Aldecoa, C. et al. (2017) European Journal of Anaesthesiology. 34(4) pp. 192-214
Postoperative delirium (POD) is an adverse postoperative complication that can occur in patients of any age, from children to the elderly. Its incidence varies in the various age groups and is substantially influenced by patient-related risk factors that are variably distributed and differentially accumulate in the different age groups. Elderly patients are generally thought to be at higher risk because predisposing risk factors such as cognitive impairment, comorbidity, sensorial deficits, malnutrition, polymedication, impaired functional status and frailty (a condition that can only be observed among aged patients) accumulate and overlap with ageing.

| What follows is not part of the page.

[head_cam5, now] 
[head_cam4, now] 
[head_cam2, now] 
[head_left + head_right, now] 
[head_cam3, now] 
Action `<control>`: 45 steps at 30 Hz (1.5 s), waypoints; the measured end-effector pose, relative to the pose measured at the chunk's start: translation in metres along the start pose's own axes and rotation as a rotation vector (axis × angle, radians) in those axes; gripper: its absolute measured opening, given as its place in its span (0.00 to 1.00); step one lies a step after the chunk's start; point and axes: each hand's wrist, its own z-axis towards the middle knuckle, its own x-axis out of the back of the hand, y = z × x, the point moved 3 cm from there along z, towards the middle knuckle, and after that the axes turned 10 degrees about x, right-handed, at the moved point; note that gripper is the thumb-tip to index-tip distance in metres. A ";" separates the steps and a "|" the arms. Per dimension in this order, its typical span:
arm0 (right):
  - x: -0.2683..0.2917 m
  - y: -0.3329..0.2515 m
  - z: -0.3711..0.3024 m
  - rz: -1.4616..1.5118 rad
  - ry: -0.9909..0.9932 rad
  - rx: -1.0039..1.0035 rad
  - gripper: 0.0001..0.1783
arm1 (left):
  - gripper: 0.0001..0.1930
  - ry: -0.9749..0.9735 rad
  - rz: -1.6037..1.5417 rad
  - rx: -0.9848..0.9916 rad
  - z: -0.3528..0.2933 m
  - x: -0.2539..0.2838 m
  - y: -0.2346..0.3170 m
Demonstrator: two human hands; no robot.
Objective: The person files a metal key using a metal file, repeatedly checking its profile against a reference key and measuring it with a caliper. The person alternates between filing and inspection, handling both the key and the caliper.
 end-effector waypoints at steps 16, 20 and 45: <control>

Moreover, POD (refer to the specific definition in the ‘Paediatric patients’ section) is a common complication in children of pre-school age (5 to 7 years): whether this is due to age-related psychological issues or to additional inflammatory effects on the brain cannot currently be determined. There is a limited number of studies on cognitive outcomes in children. For the USA, the Food and Drug Administration (FDA) recently recommended cautious indications for anaesthesia and surgery in children aged less than 3 years. In Europe, the ESA launched an initiative, the EUROpean Safe Tots Anaesthesia Research (Eurostar) Initiative Task Force to promote translational research on anaesthesia neurotoxicity and long-term outcomes after paediatric anaesthesia and surgery.